53- Boğuluyorum Anlasana

2.7K 115 4
                                    


BESTE

Kutay'ın kollarından ayrılıp bir adım geri çekildim. Kutay reddedildiği için sertçe yutkunurken etrafımızdaki atmosfer hemen kasvetli bir hâl aldı.

"Biraz zamana ihtiyacım var," diye mırıldandım.

Bir şey söylemek için ağzını açsa da ben oradan uzaklaşmak üzere arkamı döndüm. Günün kalanını otel odasında geçirmiştim. Odada iki yatak olduğu için Yuna ile Tina başka bir odada kalırken ben de Nisan'la aynı odayı paylaşmıştım. Kutay sayesinde burada kalıyor olmama rağmen onun duygularına karşılık veremediğim için çok kötü hissediyordum. Bu yüzden otelden ayrılıp yurda dönmeye karar vermiştim. Eşyalarımı toplamıştım ama Nisan sorunlarımdan kaçmanın onları çözmeyeceğini düşündüğü için beni kalmaya ikna etmişti.

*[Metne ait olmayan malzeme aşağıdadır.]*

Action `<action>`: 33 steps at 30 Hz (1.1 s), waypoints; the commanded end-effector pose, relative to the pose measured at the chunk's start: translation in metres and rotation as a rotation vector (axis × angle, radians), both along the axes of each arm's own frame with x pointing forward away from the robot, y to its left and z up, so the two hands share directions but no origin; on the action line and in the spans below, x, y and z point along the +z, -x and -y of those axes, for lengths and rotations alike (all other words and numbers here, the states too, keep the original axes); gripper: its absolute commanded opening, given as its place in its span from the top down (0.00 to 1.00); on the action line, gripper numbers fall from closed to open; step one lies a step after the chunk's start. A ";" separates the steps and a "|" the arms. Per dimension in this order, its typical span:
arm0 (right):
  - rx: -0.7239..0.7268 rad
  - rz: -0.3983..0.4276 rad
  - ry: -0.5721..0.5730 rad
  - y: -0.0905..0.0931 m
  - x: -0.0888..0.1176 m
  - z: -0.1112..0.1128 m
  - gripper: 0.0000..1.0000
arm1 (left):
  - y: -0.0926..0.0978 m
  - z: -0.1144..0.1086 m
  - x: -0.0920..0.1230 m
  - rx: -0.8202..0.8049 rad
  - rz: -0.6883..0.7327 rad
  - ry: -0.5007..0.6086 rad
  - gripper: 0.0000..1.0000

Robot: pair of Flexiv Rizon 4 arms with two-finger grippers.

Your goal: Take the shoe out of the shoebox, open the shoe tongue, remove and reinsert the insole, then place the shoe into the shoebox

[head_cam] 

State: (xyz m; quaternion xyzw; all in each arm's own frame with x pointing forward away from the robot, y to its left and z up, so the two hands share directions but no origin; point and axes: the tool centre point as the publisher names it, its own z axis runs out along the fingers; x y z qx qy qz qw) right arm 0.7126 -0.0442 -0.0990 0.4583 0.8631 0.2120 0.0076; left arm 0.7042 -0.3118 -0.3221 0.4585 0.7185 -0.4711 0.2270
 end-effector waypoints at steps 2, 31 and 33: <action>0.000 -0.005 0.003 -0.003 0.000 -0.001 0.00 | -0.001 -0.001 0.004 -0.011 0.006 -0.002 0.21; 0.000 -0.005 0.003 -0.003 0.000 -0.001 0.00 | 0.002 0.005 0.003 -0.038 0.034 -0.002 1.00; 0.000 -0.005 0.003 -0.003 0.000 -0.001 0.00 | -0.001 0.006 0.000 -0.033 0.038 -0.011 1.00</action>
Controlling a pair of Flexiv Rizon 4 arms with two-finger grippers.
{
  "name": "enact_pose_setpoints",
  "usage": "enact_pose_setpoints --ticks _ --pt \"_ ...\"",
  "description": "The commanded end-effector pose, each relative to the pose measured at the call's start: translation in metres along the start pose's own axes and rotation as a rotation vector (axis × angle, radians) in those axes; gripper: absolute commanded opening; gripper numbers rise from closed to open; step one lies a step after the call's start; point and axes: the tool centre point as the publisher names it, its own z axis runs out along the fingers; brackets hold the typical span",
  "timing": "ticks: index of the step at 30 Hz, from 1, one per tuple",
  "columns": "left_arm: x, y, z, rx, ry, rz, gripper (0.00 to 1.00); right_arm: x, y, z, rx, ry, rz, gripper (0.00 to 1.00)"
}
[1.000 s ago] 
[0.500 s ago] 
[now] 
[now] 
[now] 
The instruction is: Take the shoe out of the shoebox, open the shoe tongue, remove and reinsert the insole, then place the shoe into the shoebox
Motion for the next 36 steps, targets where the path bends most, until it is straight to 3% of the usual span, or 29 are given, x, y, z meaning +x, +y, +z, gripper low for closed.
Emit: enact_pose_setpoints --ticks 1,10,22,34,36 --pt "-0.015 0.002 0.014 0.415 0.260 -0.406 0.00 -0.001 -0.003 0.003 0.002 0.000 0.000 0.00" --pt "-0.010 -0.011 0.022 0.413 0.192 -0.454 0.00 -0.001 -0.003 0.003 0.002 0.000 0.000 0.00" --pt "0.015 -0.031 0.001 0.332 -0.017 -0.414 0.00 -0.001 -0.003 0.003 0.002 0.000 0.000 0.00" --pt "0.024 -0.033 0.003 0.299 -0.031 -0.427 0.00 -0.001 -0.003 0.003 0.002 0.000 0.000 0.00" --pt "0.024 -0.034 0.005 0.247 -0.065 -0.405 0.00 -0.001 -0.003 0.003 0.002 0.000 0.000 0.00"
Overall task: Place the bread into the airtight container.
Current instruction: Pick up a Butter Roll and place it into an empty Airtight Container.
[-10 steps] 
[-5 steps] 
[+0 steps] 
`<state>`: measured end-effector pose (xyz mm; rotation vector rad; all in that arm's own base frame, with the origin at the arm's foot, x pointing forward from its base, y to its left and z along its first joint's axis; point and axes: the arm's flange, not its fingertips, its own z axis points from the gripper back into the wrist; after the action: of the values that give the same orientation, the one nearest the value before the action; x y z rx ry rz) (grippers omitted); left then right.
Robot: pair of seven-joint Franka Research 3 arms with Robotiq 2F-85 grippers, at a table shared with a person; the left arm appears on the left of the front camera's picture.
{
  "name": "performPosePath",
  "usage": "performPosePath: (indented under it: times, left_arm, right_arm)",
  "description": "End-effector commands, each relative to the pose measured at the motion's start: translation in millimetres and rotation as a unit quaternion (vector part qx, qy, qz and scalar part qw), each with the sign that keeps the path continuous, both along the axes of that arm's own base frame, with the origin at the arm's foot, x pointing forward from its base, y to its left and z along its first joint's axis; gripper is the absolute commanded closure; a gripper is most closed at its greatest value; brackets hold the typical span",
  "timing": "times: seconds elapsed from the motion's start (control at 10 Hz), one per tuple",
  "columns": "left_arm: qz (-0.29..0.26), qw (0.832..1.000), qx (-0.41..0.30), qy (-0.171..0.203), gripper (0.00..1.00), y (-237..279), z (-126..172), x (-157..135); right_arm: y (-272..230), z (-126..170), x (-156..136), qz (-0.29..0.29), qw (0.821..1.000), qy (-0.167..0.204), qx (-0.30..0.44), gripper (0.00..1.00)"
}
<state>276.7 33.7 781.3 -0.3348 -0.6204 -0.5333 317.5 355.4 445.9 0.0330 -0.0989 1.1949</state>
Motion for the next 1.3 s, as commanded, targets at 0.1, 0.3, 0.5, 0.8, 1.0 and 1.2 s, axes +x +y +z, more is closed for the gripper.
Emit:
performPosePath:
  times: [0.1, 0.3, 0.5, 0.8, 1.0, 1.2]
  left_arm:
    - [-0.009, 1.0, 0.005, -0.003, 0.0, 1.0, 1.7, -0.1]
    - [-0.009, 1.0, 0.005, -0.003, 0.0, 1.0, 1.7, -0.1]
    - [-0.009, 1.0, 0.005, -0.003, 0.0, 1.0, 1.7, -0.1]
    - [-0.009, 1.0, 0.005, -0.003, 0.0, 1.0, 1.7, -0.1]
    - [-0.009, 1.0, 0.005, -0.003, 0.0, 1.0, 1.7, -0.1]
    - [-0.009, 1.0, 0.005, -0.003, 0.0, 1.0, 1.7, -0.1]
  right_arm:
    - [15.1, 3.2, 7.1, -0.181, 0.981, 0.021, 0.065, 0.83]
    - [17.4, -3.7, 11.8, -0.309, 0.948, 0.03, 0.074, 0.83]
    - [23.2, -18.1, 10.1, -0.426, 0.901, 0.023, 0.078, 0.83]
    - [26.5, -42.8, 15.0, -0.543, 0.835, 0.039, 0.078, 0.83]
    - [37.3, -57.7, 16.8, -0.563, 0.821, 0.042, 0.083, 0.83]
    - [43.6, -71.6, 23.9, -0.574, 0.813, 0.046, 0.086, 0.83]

Bende bunu kaçmak için değil, daha çok kimseye minnet duymamak için yapmak istediğime onu ikna etmeye çalıştım. Ama Nisan beni bir şekilde kalmaya ikna edince onlardaki ikna kabiliyetinin aileden geldiği anladım. Akşam sekiz gibi herkes partiden ayrılırken biz de kızlarla odamızda sohbet edip oje sürerek biraz zaman geçirdik. Nispeten daha iyi hissetsem de Boran ara sıra aklıma geliyordu. Bunu fark eden Nisan onu düşünmemem için bana takılmaya ya da benimle konuşmaya çalışıyordu. Odağımı dağıtma çabası sadece o an için işe yarıyordu.

***

Nisan uzun bir duşun ardından nihayet banyodan çıktığında gece yarısı olmak üzereydi. Ben yatağa yüzüstü uzanarak başımı yastıklara gömmüştüm bile. Yuna ile Tina bir süre önce odalarına dönmüş, beni düşüncelerimle baş başa bırakmışlardı. Nisan kollarına nemlendirici sürerken bana doğru yürüdü. "İyi misin?"

"Evet," diye mırıldandım.

İkimiz de iyi olmadığımı biliyorduk.

Nisan bir şey söylemeyip iç geçirdi. Muhtemelen ne diyeceğini bilemiyordu. Haklıydı, benim de söyleyecek bir şeyim kalmamıştı. Boran artık beni istemiyordu. Buna söylenecek söz yoktu. Bu akşam odaya çekildiğimizde Boran'la aramızda olanları anlatmayı başarmıştım. Nisan da Boran'nın ona Kutay'la öpüştüğümüzü gördüğünü anlattığını ve bana Boran'nın bağlanmaktan korktuğunu söyledi.

Ama bunu duymak durumu benim için daha da kötüleştirmişti.

Nisan yatağına geçip örtünün altına girince yan tarafına dönerek bana baktı.

"Yarına daha iyi olacaksın, bana güven."

Onu başımla onaylasam da içten içe bunun mümkün olmayacağını biliyordum. Kalbimin acısı her saniye daha da kötüleşiyordu. Belki de ilk aşkım olduğu içindi ama âşık olmanın, yeryüzündeki en mutlu duygu olduğu söylenen bu illetin, bu kadar acı ve ıstırap dolu olacağını hiç sanmazdım. Nisan elini başucu lambasına uzatıp ışıkları söndürdü.

"Uyumaya çalış, Beste. Boran'ı düşünmeyi bırak."

Ona cevap verirsem tekrar ağlayacağımdan korkarak başımı hafifçe salladım.

Nisan kısa sürede uykuya dalarken ben de karanlıkta gri perdelere bakakaldım. Düşüncelerimle baş başa kalmak hayatım boyunca bu kadar korkutucu olmamıştı.

Belki de biraz hava almalıyım.

Yatakta doğrulup olabildiğince sessiz hareket ederek bacaklarımı yana salladığımda yatak gıcırdayınca yüzümü buruşturdum. Bir süre hareketsiz kaldıktan sonra başımı çevirip Nisan'a baktığımda hâlâ derin uykuda olduğunu görünce rahat bir iç çektim. Sandaletlerimi giyip odadan çıkarak kapıyı arkamdan nazikçe kapattım. Koridorları sessizce geçerek havuzun güvertesine indim.